The prompt is to find the surface area of the surface formed by $z=x^2+y^2$ inside $x^2 + y^2 = 1$
Here's what I did, $$f(x, y) = x^2 + y^2$$ $$\nabla f(x, y) = <2x, 2y>$$ $$Surface Area = \iint_D \sqrt{(2x)^2 + (2y)^2 + 1} dA$$ But I'm not sure how to find the domain of the region and integral limits
On
While this question is tailor-made for cylindrical co-ordinates, I will nonetheless provide the limits since you asked. Notice that at $x^2+ y^2 =1$, you will stop. Therefore wlog you may take $x$ from $-1$ to $1$ as the outer limit.

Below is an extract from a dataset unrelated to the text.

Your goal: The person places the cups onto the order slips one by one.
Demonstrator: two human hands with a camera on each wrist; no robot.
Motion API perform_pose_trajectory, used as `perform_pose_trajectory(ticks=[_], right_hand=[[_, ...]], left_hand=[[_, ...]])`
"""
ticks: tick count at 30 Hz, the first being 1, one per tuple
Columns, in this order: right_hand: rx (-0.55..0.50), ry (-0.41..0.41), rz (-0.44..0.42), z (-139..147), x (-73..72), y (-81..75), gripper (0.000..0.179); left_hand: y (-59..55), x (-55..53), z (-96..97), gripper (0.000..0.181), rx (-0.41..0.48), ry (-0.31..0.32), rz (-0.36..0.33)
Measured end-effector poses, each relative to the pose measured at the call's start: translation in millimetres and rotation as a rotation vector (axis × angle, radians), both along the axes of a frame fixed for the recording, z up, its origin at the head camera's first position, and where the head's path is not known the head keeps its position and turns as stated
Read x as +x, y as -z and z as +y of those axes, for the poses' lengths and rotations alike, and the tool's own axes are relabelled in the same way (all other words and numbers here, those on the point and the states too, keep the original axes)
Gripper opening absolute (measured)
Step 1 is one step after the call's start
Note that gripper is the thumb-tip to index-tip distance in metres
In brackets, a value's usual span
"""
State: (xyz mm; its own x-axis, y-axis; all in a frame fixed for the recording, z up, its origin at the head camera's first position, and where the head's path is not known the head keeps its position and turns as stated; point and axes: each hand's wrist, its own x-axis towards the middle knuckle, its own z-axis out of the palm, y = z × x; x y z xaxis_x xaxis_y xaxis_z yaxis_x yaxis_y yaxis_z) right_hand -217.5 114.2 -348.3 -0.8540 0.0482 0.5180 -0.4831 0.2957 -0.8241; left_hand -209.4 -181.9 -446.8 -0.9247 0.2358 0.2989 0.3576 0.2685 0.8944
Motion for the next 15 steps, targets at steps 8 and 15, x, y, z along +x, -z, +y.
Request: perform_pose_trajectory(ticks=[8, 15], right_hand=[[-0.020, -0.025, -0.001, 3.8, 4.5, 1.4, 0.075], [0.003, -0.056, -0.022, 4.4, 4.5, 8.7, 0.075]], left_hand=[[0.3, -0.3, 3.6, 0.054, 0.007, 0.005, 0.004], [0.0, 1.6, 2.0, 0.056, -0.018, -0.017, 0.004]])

And $y$ from $-\sqrt{1-x^2}$ to $+\sqrt{1-x^2}$. By symmetry of the functions we get
$$\int_{-1}^1 \int_{-\sqrt{1-x^2}}^{\sqrt{1-x^2}} \sqrt{(2x)^2 + (2y)^2 + 1}\ dydx = 4 \times \int_{0}^1 \int_{0}^{\sqrt{1-x^2}} \sqrt{(2x)^2 + (2y)^2 + 1}\ dydx $$
You do not have to find anything, the domain $D$ is given: it is the unit disk centered at the origin of the $xy$ plane. By using polar coordinates
$$ \iint_{x^2+y^2\leq 1}\sqrt{4(x^2+y^2)+1}\,dx\,dy = \int_{0}^{2\pi}\int_{0}^{1}\rho\sqrt{4\rho^2+1}\,d\rho\,d\theta=\left[\frac{\pi}{6}(1+4\rho^2)^{3/2}\right]_{0}^{1} $$ it follows that the wanted surface area is $\color{red}{\frac{\pi}{6}\left(5\sqrt{5}-1\right)}$.